Si chiama Christian Aloi, in arte Aluà. Ha 29 anni, è di Catanzaro e vive a Milano da 11 anni: si è trasferito in città per cercare lavoro e ha lavorato in ogni settore, dalla ristorazione ai negozi di abbigliamento. Ma la sua grande passione è l’arte e con i suoi omini rosa sta invadendo Milano. Gli omini si caratterizzano per l’immediatezza comunicativa e la gioiosità: resi con linee spesse ed essenziali veicolano con consapevole puerilità messaggi importanti come l’amore e i diritti di chi non ha voce. «Mostre? A Milano i locali me li sono girati tutti», ammette con il sorriso. Ma è stato invitato anche a Londra per una mostra d’appartamento e le sue opere sono state già esposte nelle gallerie di Firenze, Barcellona, Catania, Palermo e, naturalmente, Catanzaro. Lo abbiamo incontrato Venerdì 12 Maggio 2017 presso l’Istituto Comprensivo Ciresola plesso di di Via Venini 80 dove Christian ha deciso di regalare la sua arte per abbellire la biblioteca della scuola stessa dove nell’arco di un pomeriggio sono comparsi diversi “omini rosa” nell’aula della biblioteca quasi a simulare un gruppo di spettatori che interessati guardano i libri pronti da essere presi e letti dai bambini. La biblioteca così non sembra mai vuota ma anzi sempre sotto il costante sguardo degli “angioletti” rosa. Il tutto è stato reso possibile oltre che dalla disponibilità dell’artista anche dalla Dott.ssa Anna Polliani e dalla Dott.ssa Barbara Lamenta rispettivamente direttrice e vice direttrice della scuola stessa. Le pareti e i luoghi sono stati preparati nei giorni precedenti da un nutrito gruppo di genitori instancabili facenti parte del Ciresola fun Club capitanati da Petra Loreggian (nota voce di RDS – Radio Dimensione Suono) che hanno ridipinto le pareti della biblioteca per preparare la “tela” all’artista.

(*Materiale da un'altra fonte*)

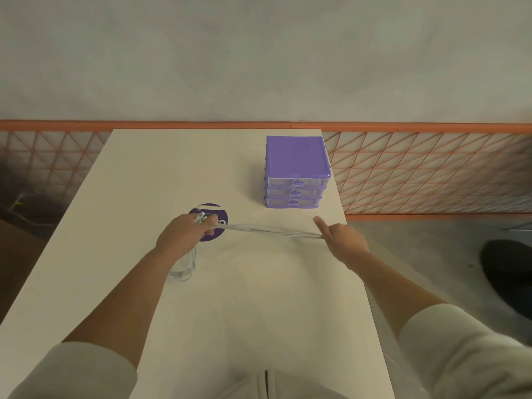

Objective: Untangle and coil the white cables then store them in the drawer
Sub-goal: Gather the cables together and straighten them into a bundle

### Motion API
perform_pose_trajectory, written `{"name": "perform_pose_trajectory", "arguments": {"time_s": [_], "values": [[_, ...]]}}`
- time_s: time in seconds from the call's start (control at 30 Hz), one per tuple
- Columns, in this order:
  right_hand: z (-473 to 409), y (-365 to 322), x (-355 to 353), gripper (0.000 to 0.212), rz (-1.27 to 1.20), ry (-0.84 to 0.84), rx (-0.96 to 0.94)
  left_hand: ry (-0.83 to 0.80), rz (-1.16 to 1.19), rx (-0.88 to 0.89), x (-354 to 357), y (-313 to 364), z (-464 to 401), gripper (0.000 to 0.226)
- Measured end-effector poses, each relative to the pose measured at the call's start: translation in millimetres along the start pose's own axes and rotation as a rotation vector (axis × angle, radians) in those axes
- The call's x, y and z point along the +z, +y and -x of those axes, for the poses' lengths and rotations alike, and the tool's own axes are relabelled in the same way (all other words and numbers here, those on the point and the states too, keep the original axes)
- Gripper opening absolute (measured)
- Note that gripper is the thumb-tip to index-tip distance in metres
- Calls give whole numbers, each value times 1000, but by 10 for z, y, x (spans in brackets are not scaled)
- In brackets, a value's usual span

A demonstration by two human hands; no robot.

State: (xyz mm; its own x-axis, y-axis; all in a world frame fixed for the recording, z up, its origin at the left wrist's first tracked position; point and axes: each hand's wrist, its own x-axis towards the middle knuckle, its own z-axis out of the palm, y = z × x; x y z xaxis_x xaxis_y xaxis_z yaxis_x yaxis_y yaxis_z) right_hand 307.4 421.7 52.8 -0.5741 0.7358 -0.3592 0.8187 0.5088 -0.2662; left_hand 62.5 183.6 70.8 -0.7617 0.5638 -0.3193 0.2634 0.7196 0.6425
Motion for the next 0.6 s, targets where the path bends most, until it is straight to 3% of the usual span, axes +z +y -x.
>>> {"name": "perform_pose_trajectory", "arguments": {"time_s": [0.2, 0.43, 0.6], "values": [[-269, 294, -3, 78, 40, 63, 27, 3, -89, -34, 13, -47, -108, 48], [-269, 458, 162, 62, 86, -10, 114, 55, -187, -126, -230, -478, -236, 47], [-313, 304, 229, 61, 72, -7, 9, 132, -360, -191, -153, -701, -228, 45]]}}
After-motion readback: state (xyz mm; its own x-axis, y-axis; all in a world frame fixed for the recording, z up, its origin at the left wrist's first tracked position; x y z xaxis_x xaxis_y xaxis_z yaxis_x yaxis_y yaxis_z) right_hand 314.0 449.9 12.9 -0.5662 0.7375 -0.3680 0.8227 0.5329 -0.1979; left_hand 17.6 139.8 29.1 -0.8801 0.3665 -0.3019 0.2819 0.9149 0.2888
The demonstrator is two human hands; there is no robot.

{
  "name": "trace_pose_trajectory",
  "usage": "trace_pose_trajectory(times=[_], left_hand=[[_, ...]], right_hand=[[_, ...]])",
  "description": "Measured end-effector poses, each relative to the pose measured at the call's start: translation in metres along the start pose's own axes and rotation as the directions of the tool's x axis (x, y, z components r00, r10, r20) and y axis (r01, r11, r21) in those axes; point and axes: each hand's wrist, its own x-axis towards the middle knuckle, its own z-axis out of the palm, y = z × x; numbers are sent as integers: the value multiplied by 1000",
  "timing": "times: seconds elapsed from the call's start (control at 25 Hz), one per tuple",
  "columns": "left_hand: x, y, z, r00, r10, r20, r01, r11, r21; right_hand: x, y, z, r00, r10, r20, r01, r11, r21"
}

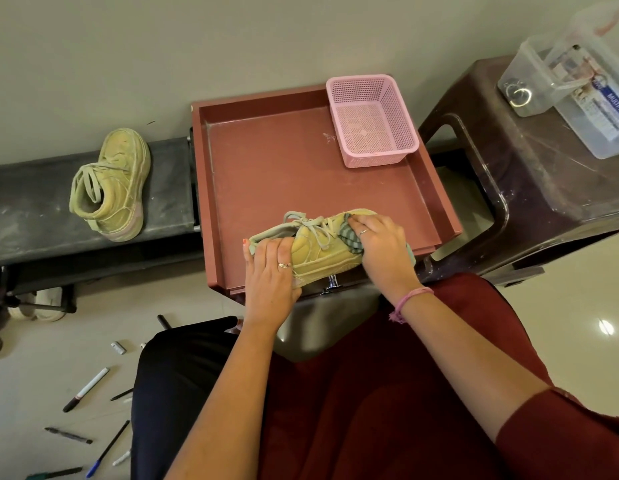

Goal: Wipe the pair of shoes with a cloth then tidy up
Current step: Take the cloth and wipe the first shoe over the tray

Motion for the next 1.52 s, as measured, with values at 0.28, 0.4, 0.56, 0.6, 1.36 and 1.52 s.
trace_pose_trajectory(times=[0.28, 0.4, 0.56, 0.6, 1.36, 1.52], left_hand=[[1, -1, -1, 1000, -4, 0, 4, 1000, -29], [2, -2, -1, 1000, -12, 3, 12, 999, -44], [2, -2, 0, 1000, 3, 6, -2, 998, -56], [1, -3, 1, 1000, 4, 7, -4, 998, -63], [7, -13, 0, 999, 37, 29, -32, 988, -152], [9, -14, -1, 998, 41, 37, -33, 979, -201]], right_hand=[[-3, 13, 3, 988, 142, -56, -137, 987, 83], [-27, -9, 20, 995, -13, -95, 19, 998, 62], [-20, 28, 19, 983, 156, -92, -137, 973, 185], [-10, 33, 17, 959, 279, -58, -257, 934, 246], [-8, 26, -4, 926, 351, 139, -374, 798, 473], [-42, 7, 3, 947, 320, 17, -297, 856, 423]])
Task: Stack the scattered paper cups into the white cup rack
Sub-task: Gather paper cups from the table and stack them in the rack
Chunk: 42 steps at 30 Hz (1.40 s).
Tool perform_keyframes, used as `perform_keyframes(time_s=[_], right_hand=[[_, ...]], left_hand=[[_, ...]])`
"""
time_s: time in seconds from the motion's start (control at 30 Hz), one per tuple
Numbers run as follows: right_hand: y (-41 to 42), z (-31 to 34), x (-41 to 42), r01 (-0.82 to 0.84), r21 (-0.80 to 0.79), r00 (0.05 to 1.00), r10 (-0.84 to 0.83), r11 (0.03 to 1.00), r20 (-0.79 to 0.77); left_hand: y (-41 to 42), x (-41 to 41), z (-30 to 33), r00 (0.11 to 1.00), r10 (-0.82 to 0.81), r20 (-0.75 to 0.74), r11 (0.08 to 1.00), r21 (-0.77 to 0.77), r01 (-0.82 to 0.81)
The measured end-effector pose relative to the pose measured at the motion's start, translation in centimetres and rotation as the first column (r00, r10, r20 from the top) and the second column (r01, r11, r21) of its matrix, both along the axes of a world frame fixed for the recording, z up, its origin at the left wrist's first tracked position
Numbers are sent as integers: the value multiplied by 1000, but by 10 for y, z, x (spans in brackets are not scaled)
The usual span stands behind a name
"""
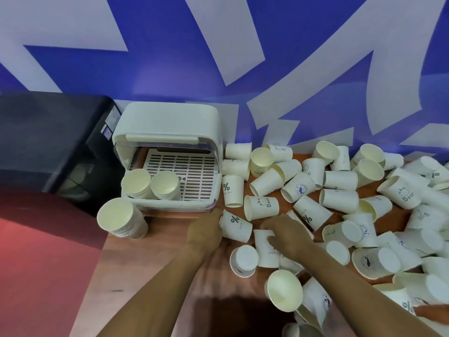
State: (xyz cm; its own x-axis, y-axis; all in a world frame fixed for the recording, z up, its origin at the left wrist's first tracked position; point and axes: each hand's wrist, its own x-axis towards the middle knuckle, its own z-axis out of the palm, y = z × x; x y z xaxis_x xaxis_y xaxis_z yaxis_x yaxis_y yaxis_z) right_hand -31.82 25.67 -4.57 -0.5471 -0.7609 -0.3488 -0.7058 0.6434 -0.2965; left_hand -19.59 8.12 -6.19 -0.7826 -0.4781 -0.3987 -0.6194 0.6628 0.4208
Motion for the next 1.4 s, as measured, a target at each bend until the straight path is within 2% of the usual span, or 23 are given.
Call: perform_keyframes(time_s=[0.23, 0.4, 0.53, 0.8, 1.03, 1.23, 1.4], right_hand=[[3, 19, 1, 37, -29, 998, -38, 999, -54], [3, 36, -1, 87, -50, 987, -92, 995, -132], [-4, 51, 5, 124, -120, 976, -143, 985, -165], [-42, 76, 30, 30, -136, 971, -61, 990, -233], [-87, 99, 50, -38, -197, 957, -21, 980, -289], [-127, 113, 68, -41, -247, 951, -38, 968, -308], [-151, 113, 80, -38, -302, 950, -59, 953, -307]], left_hand=[[-2, 2, 12, 997, -15, -71, 1000, -3, 15], [-9, 5, 31, 981, -128, -149, 985, -135, 108], [-16, 15, 46, 958, -199, -204, 970, -181, 163], [-47, 36, 80, 935, -256, -244, 934, -310, 175], [-87, 60, 115, 939, -219, -264, 924, -365, 113], [-135, 84, 136, 934, -115, -337, 923, -384, -25], [-168, 95, 136, 942, -40, -333, 917, -387, -98]])
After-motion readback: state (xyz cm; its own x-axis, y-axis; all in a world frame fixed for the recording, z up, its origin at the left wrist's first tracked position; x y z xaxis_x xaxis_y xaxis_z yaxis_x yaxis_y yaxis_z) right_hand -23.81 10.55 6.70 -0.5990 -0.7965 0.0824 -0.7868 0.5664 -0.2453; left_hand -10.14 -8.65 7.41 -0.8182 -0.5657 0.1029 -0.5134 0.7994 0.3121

Abbiamo avuto la possibilità di fargli direttamente qualche domanda e pubblichiamo qui di seguito l’intervista:

Cosa ti ha spinto a fare “arte”?
Diciamo che non ho avuto una spinta vera e propria, la mia famiglia e formata da creativi di ogni genere, dalla pittura alla scultura, dalla poesia alla musica e sono cresciuto con tanti stimoli.

Quali sono i tuoi riferimenti in campo artistico?
In campo artistico ho riferimenti alla pop art, mi piace molto Basquiat, Pollok, Haring, ma anche van gogh, klimt, Picasso, Dalì, Caravaggio, Leonardo e tanti altri, l’arte mi piace in tutte le sue forme.

A quali espressioni artistiche ti senti più legato?
Mi sento legato alla poesia e alla musica, la musica mi accompagna sempre nella mia vita, la poesia alimenta la mia creatività e si accosta benissimo con le mie opere

Cosa consideri arte contemporanea?
Arte contemporanea per me è l’arte di oggi, evoluta in forme e concetti, ma secondo me l’arte è anche pane per gli occhi, bellezza, alcune opere di oggi hanno un bel concetto un bel messaggio ma visivamente non belli, si sta un po facendo dell’arte qualunque cosa basta accostare un concetto

Quali sono le tue fonti di ispirazione e dove punta oggi la tua ricerca?
Le mie ispirazioni partono da quello che vivo e che vedo, l’attualità la cronaca, mandare messaggi alle persone, messaggi positivi di riflessione su quello che stiamo passando, su il nostro modo di vivere e di vedere le cose e creando rifletto anche io.

Quale consideri la tecnica che esprime meglio il tuo pensiero?
L’omino rosa è nato dal mio interiore come fosse la via per potermi esprimere al meglio, la sento parte della mia anima e di me come un figlio, ne sono legato, come un avatar un alterego

Per quale contesto nasce la tua opera?
Le mie opere nascono per tutti e anche per abbellire e dare messaggi anche forti ma visivamente leggeri per le strade come per le gallerie, prima di essere uno streetartist sono un pittore, le mie opere sono versatili.

Quale consideri la tua opera aperta?
Considerando gli ominirosa miei figli sono legato strettamente a tutte le opere, anche perché avendo un messaggio che parte da me o un mio sfogo emotivo tutti fanno parte del mio essere e non ho preferenze.